The Sovereignty Puzzle: Protecting India’s National Climate Goals 

Perhaps the most significant strategic consideration for India lies in the accounting of these carbon credits. India’s nationally determined contribution (NDC) includes a clear target: reducing the emissions intensity of its GDP by 45% by 2030. 

Herein lies a potential paradox: if a solar farm in Rajasthan, funded by Japan, sells its resulting carbon credits abroad, Japan gets to count that emission reduction towards its target. India, the host country, cannot. If enough such projects sell their credits internationally, India could theoretically find itself short of meeting its own NDC, despite the physical emissions reduction occurring on its soil. 

This is where the A6.4 framework provides a crucial solution: Authorisation. 

The authorisation process gives the host country (in this case, India) sovereign control over how credits are used. It can decide to: 

  • Authorise credits for international transfer: The buyer country uses them for its NDC. 
  • Not authorise them: India retains the right to count the reduction towards its own target. 
  • Issue a corresponding adjustment: This ensures that when a credit is transferred, India adds that emission unit back to its own inventory to avoid double-counting, maintaining the environmental integrity of the system. 

For bilateral deals to work, India must establish a clear, transparent, and predictable national authorisation framework. Investors and partner nations need certainty. The rules of the game cannot change mid-stream. Learning from A6.4, India should pre-define the sectors and project types where it is willing to authorise international transfers, perhaps prioritising technologies that are not yet commercially viable without carbon finance. 

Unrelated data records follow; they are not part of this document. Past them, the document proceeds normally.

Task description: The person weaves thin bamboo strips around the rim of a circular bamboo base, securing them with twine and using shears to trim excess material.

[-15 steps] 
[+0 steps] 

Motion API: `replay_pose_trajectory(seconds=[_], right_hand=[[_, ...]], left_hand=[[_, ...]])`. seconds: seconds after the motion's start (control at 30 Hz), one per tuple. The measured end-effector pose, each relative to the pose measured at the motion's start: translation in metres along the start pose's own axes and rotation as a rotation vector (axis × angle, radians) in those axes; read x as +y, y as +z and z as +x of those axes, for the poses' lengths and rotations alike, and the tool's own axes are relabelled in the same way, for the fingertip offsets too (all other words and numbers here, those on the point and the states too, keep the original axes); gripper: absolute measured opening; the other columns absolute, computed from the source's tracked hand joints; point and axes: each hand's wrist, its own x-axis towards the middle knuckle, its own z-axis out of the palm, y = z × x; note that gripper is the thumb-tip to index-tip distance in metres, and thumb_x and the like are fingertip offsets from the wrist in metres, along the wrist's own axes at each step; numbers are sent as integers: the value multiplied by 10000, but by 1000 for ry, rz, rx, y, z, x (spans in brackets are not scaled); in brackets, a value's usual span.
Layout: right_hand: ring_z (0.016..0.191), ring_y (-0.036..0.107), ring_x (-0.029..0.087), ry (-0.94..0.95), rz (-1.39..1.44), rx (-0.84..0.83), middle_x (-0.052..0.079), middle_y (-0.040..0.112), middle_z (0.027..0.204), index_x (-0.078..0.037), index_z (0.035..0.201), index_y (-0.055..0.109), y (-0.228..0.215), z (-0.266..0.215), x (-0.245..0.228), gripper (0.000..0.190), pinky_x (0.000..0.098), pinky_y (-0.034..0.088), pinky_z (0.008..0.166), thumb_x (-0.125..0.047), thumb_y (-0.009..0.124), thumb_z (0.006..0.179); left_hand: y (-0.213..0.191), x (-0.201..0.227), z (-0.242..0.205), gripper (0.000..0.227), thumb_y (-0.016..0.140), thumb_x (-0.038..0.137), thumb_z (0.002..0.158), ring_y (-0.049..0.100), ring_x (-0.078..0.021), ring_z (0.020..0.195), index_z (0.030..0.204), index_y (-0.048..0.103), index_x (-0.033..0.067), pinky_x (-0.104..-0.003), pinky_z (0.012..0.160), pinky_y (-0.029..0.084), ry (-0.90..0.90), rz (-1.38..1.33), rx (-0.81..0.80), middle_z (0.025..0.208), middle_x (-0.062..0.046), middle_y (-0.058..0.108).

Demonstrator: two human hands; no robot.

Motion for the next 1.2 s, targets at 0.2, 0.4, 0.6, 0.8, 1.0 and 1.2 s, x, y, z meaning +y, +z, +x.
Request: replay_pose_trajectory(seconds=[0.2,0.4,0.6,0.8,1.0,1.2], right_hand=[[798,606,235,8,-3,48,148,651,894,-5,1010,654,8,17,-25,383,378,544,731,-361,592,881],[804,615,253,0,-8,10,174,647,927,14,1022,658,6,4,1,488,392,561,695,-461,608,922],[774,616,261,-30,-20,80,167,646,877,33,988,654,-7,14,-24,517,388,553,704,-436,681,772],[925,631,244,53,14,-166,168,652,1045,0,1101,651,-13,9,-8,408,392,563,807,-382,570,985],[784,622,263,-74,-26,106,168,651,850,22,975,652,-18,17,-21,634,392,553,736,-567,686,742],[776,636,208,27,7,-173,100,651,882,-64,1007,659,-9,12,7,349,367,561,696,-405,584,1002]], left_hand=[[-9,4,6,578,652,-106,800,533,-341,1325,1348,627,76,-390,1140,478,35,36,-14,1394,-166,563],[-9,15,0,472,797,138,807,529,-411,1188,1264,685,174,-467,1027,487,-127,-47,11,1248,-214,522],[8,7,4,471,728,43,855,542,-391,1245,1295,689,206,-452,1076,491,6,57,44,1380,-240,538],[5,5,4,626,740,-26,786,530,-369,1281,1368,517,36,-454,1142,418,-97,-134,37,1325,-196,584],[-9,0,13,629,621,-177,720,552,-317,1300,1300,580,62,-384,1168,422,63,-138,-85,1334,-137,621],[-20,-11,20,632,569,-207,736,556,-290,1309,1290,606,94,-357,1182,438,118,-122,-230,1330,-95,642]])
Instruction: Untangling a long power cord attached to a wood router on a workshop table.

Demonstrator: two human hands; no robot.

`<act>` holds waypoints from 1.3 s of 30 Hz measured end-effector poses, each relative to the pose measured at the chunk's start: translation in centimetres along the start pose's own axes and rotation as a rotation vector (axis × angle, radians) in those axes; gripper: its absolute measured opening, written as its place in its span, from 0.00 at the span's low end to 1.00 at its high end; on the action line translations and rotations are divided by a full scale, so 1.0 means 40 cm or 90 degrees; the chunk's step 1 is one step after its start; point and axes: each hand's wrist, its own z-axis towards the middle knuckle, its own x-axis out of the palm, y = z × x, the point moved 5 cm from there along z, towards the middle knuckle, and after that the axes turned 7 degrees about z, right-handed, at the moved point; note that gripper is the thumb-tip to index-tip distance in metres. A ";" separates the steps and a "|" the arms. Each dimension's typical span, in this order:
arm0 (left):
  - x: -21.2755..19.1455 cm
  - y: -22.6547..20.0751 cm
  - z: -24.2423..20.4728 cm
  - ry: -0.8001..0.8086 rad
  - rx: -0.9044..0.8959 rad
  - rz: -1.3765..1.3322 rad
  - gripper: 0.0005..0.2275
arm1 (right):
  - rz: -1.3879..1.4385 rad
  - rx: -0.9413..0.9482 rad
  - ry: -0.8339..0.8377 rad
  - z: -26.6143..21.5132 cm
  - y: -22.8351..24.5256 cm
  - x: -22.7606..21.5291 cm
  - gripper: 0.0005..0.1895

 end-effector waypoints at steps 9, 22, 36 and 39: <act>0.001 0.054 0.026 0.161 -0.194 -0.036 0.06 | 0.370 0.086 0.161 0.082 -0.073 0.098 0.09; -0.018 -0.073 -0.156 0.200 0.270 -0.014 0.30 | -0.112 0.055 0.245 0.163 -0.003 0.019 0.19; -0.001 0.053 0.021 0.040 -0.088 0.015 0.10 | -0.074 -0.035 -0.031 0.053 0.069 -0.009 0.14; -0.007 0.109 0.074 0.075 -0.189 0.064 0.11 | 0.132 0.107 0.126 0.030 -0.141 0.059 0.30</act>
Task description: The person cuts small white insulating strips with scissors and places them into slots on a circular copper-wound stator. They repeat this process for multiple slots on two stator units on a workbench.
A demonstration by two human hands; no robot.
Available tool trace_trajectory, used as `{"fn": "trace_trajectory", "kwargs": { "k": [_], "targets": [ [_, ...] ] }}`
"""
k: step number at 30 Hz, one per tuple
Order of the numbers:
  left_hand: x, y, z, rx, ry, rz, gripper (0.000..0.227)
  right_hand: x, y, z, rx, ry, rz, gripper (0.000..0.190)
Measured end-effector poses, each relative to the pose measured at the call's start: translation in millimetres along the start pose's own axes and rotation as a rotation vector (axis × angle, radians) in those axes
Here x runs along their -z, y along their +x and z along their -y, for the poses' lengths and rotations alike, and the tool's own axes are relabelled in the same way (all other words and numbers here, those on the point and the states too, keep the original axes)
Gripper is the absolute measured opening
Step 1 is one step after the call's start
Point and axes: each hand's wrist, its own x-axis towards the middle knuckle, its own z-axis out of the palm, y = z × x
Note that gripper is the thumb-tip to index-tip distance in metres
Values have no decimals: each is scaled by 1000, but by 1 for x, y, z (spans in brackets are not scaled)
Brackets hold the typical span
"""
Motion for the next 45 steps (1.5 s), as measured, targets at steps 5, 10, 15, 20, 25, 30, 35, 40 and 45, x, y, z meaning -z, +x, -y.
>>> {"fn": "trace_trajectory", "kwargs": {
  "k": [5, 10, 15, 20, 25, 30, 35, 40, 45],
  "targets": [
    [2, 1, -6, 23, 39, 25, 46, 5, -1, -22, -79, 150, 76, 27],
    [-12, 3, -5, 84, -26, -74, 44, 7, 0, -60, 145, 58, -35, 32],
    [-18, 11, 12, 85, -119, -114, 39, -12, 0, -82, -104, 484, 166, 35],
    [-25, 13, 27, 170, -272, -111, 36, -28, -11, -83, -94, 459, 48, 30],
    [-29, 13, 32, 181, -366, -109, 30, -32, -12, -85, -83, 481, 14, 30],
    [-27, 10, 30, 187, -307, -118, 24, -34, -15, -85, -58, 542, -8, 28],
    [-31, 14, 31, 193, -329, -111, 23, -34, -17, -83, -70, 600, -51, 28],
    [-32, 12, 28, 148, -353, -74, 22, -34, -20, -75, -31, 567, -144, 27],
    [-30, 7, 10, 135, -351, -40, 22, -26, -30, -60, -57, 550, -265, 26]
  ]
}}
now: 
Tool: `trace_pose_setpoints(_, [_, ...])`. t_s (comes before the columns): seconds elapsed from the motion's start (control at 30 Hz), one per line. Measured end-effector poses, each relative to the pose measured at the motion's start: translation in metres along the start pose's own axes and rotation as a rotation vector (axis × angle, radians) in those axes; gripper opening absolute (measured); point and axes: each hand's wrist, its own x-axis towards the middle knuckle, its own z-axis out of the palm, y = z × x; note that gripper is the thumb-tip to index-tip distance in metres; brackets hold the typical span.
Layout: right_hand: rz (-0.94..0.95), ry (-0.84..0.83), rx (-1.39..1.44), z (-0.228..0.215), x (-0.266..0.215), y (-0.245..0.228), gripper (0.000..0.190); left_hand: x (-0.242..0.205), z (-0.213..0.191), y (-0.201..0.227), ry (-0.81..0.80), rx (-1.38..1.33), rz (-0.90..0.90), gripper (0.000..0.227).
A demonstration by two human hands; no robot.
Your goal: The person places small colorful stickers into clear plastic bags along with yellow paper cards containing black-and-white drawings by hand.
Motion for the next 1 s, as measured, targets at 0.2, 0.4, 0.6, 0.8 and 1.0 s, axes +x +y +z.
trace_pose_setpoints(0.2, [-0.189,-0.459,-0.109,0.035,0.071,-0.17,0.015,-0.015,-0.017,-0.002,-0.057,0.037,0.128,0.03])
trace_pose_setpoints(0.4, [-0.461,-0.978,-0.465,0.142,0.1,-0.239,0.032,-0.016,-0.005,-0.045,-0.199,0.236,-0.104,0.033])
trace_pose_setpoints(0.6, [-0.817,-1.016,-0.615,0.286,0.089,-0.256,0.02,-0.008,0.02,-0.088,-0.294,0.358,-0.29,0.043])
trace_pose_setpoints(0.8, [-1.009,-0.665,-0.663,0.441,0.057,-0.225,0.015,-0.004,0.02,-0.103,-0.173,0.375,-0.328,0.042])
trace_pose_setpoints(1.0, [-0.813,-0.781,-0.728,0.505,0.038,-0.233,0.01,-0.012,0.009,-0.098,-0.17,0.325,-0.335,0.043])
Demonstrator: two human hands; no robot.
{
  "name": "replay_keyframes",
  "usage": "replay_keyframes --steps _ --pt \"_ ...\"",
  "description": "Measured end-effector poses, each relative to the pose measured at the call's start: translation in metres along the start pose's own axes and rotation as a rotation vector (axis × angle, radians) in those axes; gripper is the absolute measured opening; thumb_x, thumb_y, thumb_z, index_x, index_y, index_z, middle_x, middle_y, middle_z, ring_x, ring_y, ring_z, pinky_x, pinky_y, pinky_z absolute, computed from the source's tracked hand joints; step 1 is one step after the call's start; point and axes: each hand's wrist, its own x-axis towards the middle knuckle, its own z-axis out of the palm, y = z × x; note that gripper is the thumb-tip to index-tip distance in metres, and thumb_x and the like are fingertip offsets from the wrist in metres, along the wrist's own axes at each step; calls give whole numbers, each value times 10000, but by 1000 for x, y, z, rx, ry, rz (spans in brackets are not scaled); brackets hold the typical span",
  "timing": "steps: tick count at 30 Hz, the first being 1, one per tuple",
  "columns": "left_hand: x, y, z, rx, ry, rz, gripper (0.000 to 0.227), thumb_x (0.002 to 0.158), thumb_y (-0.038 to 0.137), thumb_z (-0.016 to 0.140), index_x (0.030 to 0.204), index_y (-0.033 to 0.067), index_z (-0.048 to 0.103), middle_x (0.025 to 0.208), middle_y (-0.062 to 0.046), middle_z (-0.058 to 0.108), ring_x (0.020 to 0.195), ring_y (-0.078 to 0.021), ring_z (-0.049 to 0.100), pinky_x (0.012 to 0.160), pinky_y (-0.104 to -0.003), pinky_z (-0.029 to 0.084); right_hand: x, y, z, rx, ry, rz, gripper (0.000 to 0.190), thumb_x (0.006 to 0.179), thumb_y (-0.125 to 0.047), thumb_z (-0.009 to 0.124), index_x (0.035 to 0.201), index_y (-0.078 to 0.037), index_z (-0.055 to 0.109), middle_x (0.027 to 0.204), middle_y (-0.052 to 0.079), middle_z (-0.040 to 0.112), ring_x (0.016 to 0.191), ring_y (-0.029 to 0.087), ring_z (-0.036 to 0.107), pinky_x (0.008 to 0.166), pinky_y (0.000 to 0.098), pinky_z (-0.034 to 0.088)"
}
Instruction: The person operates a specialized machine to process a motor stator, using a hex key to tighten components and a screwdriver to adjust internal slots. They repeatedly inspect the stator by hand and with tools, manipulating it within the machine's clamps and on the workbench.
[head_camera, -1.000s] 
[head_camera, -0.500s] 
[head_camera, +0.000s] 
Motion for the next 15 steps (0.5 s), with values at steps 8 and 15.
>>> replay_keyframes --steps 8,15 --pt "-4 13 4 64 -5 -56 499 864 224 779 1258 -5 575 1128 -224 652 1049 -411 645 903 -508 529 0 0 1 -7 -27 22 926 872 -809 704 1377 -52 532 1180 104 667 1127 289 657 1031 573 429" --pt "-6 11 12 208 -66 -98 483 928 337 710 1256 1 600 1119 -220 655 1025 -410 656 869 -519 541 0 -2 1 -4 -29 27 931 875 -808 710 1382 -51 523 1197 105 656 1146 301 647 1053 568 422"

Forging the Future: A Roadmap for India’s Bilateral Strategy 

The Japan deal is the starting gun, not the finish line. To build a thriving and respected bilateral carbon market, Indian policymakers must now move with purpose. 

  • Develop Homegrown Methodologies, Globally Aligned: India should swiftly develop specific project methodologies for the technologies it has approved under A6.2. These should not be created in a vacuum but should reflect the highest standards being debated under A6.4. This alignment will make Indian credits more desirable and defensible. 
  • Embrace Scrutiny as a Feature, Not a Bug: The article rightly points out that “many watchdogs” are now critically assessing every deal. India should welcome this. Proactively publishing project data, baseline calculations, and authorisation decisions can transform perceived vulnerability into a badge of transparency and quality. 
  • Think Strategically, Not Just Transactionally: Every bilateral deal is more than a financial transaction; it’s a strategic partnership. India should leverage these agreements not only for finance but also for technology transfer and capacity building, ensuring that the decarbonisation journey delivers on the twin goals of development and climate mitigation. 

Conclusion: From Follower to Standard-Setter 

The global carbon market is being rebuilt from the ground up. India, with its vast potential for low-cost emission reductions, is not just a participant but a potential architect of its future. By looking to the centralised A6.4 system not as a separate entity but as a repository of hard-earned wisdom, India can infuse its bilateral agreements with unparalleled integrity. 

The goal is not merely to sell carbon credits, but to become a trusted source of high-integrity climate action. By doing so, India can secure the finance it needs, safeguard its own climate targets, and ultimately, ensure that every tonne of CO2 reduced under its watch is a genuine step towards a safer planet. The lesson is clear: in the new carbon economy, quality will always trump quantity.